A major exhibition features more than forty of Laura Knight's portraits and sketches including several which confirm her as an important commentator on the 1939-45 war.

11 July - 13th October 2013, National Portrait Gallery,  London

Review by Dr John Mackinlay

Although war art is not a uniquely British phenomenon, after an intensely violent century it became a topic on which mainstream British artists had much to say.  In the British case, the mobilisation of an entire population also involved artists and writers who, prior to being thrust into uniform, had been at the leading edge of their respective disciplines.  The practical consequence of this was that a huge subterranean space beneath the Imperial War Museum was swiftly filled with more than 7,000 works, generated by the wars of the twentieth century.
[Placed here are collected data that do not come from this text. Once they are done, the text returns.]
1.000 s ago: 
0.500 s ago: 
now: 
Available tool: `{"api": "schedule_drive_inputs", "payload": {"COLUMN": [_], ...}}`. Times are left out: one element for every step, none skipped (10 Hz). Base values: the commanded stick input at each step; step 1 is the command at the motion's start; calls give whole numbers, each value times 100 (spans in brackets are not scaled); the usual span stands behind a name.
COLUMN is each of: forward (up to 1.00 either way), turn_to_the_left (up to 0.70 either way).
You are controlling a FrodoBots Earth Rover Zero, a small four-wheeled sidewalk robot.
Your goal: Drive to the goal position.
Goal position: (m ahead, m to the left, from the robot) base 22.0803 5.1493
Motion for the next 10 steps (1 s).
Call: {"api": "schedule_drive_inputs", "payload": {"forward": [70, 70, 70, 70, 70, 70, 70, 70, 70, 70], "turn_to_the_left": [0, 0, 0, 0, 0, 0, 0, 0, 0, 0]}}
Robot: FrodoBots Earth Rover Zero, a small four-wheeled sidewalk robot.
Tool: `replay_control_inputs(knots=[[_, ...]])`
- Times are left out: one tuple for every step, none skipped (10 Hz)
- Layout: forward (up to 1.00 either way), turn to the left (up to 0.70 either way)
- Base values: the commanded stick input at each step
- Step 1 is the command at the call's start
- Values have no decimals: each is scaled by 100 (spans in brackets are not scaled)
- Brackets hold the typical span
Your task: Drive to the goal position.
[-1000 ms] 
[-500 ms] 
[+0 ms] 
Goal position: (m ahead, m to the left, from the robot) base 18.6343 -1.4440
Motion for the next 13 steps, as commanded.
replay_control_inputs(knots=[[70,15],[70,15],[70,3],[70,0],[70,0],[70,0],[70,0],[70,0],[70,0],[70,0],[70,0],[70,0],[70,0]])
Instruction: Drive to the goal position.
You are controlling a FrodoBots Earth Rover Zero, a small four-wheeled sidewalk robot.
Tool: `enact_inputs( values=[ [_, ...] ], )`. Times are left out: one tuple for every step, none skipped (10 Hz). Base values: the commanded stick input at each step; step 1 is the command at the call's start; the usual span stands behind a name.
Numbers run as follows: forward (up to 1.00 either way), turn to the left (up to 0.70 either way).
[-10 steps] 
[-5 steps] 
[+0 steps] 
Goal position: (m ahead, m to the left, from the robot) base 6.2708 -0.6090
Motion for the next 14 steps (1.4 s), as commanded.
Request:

It must be the world's largest and most important collection of war art, the product of several generations of artists including major British painters and sculptors such as Nash, Nevison, Sergeant, Spencer, Bomberg, Burra, Epstein, Moore - who were variously part of our post-modernist movement.  This glittering assembly from the first half of the twentieth century obviously included Laura Knight.  By 1929, Knight was already a highly regarded British painter, a Dame of the British Empire, a full member of the Royal Academy and able to sell everything she touched.  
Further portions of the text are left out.